Dave has been having a lot of fun learning how to use his two Raspberry Pi computers, and two big black towers are cluttering up the hallway because we can't figure out where to put them. Dave doesn't want to get rid of them, but they aren't in current use.
One Pi is running the back-yard camera.
Woke from my nap to find that the gloomy morning had become a glorious afternoon, so Dave and I walked to Studebaker Spring, then continued to the fountain with blue water and two concentric circular walks in Spring Fountain Park. (There's a name for a walkway like that, but I can't think of it.) I hadn't noticed before that the ends of the cross walks are labeled North and South. (And, I presume, East and West.) Dave said that the directions are magnetic, and therefore no longer accurate.

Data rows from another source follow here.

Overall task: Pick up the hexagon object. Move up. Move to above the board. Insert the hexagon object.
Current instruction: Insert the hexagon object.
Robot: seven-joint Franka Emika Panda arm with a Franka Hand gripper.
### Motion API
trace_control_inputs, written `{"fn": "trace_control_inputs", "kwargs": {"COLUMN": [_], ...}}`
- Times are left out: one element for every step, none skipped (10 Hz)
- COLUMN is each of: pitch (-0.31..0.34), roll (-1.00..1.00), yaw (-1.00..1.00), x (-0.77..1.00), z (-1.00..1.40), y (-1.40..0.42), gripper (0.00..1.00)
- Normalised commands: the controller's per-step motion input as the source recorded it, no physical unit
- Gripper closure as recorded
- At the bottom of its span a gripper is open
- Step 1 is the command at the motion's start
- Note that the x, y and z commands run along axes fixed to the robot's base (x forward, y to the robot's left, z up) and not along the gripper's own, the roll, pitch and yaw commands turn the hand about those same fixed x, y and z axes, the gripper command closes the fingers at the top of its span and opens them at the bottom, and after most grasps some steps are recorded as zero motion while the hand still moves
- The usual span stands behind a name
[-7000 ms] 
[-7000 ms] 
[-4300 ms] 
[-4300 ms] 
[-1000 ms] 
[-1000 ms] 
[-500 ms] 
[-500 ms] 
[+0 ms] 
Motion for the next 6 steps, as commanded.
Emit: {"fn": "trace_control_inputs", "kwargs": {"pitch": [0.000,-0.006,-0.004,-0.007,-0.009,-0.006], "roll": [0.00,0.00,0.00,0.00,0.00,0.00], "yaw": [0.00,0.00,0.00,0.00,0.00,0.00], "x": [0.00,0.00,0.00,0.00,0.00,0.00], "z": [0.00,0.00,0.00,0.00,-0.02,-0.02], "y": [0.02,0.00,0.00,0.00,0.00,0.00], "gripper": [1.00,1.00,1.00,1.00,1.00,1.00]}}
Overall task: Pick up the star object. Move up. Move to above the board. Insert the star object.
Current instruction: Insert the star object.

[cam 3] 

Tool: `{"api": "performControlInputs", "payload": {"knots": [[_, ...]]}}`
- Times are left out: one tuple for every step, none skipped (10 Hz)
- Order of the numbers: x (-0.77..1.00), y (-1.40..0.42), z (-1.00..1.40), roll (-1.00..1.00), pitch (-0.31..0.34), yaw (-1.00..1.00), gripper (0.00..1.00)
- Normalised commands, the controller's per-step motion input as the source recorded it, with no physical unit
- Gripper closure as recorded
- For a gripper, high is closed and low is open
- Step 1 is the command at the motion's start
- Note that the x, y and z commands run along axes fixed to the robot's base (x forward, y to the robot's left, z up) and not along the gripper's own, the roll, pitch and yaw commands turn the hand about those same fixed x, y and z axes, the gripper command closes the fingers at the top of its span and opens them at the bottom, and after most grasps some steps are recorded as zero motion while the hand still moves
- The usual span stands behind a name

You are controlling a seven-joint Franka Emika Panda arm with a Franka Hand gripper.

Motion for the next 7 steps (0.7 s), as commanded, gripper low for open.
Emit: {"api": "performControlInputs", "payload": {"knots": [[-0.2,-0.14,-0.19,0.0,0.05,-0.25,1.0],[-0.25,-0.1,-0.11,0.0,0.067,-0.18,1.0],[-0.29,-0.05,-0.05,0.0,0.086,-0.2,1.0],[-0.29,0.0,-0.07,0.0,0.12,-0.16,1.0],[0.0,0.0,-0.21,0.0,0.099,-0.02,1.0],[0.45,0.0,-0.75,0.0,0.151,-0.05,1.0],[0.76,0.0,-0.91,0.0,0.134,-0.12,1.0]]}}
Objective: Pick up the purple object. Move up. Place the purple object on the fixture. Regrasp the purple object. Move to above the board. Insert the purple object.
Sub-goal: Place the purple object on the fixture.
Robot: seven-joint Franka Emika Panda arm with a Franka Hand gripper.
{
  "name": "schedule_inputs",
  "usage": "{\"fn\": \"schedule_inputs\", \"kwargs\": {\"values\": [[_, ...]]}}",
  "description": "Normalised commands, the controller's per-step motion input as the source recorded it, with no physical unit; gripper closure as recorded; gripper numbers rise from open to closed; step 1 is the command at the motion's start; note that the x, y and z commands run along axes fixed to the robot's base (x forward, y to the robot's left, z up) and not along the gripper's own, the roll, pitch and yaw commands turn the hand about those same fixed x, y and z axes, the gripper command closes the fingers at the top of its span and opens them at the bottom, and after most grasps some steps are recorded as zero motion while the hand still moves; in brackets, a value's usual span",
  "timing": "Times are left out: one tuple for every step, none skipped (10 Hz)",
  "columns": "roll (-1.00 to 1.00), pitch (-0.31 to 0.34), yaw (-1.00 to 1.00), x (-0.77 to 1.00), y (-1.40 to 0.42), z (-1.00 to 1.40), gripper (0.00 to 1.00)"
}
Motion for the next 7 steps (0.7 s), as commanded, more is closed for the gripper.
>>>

Then we climbed the hill to Sunday Lane. Shortly after we passed The Doric, Martha's dog alerted her and she came out to invite us to take a tour of the house and her new printshop. They still have lot of work to do, but it's already glorious.
Then home just in time for left-over Chinese for supper. We killed the pork, but neither of us ate much of the sizzling rice with three delicates.
Yesterday evening, I dithered over what to serve until Dave suggested the Great Wall.
Tonight, Dave killed the chinese, except for a little rice, and I had fried bean sprouts, which he doesn't like. This used up the bean sprouts.
I've been trying to gain a little order in the sewing room by organizing my yarns. DMC Medici is essential to mending wool garments, so when they stopped making it, I stocked up at various clearance sales. I had no idea how *well* I'd stocked up until I tried to put it all into one box. I may have to file Medici and darning wool separately.
It appears that I bought four-ounce skeins of black and four-ounce skeins of white more than once.
I puzzled for a while over where to put the Appleton crewel, which is finer than most crewel, but not so fine as Medici. But I can substitute it for Medici when I need that particular color.
I have not yet begun to unpack the suitcase I've been hauling back and forth from the sewing room to the bedroom for weeks or months. It contains a pair of stranded stockings-in-progress in colors I don't like. And, most likely, stuff I've forgotten existed.
At least with the yarns all piled on the two card tables, it's easier to clear the sewing room for Roomba. Most of them will go onto shelves in the walk-in closet once they are sorted into shoe boxes. And a frozen-chicken box for the crewels and persians, and a turntable box for mysterious works in progress.